Question

Evaluating a Derivative In Exercises \(65-72,\) find and evaluate the derivative of the function at the given point. Use a graphing utility to verify your result. $$ f(t)=\frac{3 t+2}{t-1}, \quad(0,-2) $$

Short answer

The derivative of the function \( f(t)=\frac{3 t+2}{t-1} \) is \( f'(t) = -5/(t-1)^2 \). Evaluating this at the point (0,-2), we get \( f'(0) = -5 \).

Step-by-step solution

Identify the functions u and v

In the given function, the numerator is \( u =3t+2 \) and the denominator is \( v = t-1 \). We need to find their derivatives u' and v' next.

Differentiate u and v

The derivative of \( u =3t+2 \) with respect to t is \( u' = 3 \). The derivative of \( v = t-1 \) with respect to t is \( v' = 1 \).

Apply the Quotient Rule

Applying the quotient rule, the derivative of \( f(t) \), \( f'(t) \), is given by \( (u'v - uv') / v^2 = (3(t-1) - (3t+2)(1))/ (t-1)^2 = (3t - 3 - 3t -2) / (t-1)^2 = -5/(t-1)^2 \).

Evaluate the Derivative at Given Point

We substitute \( t=0 \) into \( f'(t) = -5/(t-1)^2 \) to find the derivative at the given point (0, -2): \( f'(0) = -5/(-1)^2 = -5 \).

Verify Result

Use a graphing utility to plot the function and its derivative. Look at the slope of the tangent line at the point (0, -2) to confirm it equals to -5.

Key concepts

Quotient Rule

When you're faced with a function that is the ratio of two differentiable functions, such as \( f(t) = \frac{u(t)}{v(t)} \), the Quotient Rule comes into play to find the derivative of this compound function.
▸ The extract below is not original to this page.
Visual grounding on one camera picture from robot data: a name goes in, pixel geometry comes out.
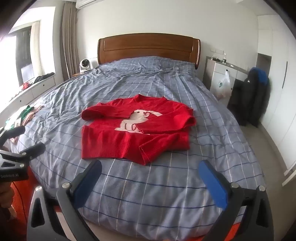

Here's a snapshot of how it works: You have two functions, \( u(t) \) and \( v(t) \) — think of them as the top and bottom parts of a fraction, respectively. To find the derivative \( f'(t) \) using the Quotient Rule, you'll calculate \( u'(t) \) and \( v'(t) \) first, which are the derivatives of \( u(t) \) and \( v(t) \) alone. Then, you put it all together: \( f'(t) = \frac{u'v - uv'}{v^2} \). That is, subtract the product of the derivative of the top function and the bottom function from the product of the top function and the derivative of the bottom function. Finally, divide the result by the square of the bottom function.

Derivative of a Function

The derivative is a measure that gives us the rate at which a function's output value is changing at any given point. One can think of it as an instantaneous rate of change, or the slope of the tangent line to the function's graph at a specific point.

Simple Derivatives

When the function is simple, such as a linear expression like \( u(t) = 3t + 2 \), its derivative, found by using basic derivative rules, is straightforward: \( u'(t) = 3 \).

Derivative at a Point

Moreover, evaluating the derivative at a specific point gives you the slope of the tangent at that particular point on the graph, telling you how steeply the function is rising or falling there. For instance, after applying the Quotient Rule, we evaluate the derivative at \( t = 0 \) to find the steepness of the tangent at that location in the graph.

Graphing Utilities

In mathematics, particularly in calculus, graphing utilities are valuable tools that provide visual contexts for understanding functions and their derivatives. These tools can range from simple graphing calculators to advanced computer software.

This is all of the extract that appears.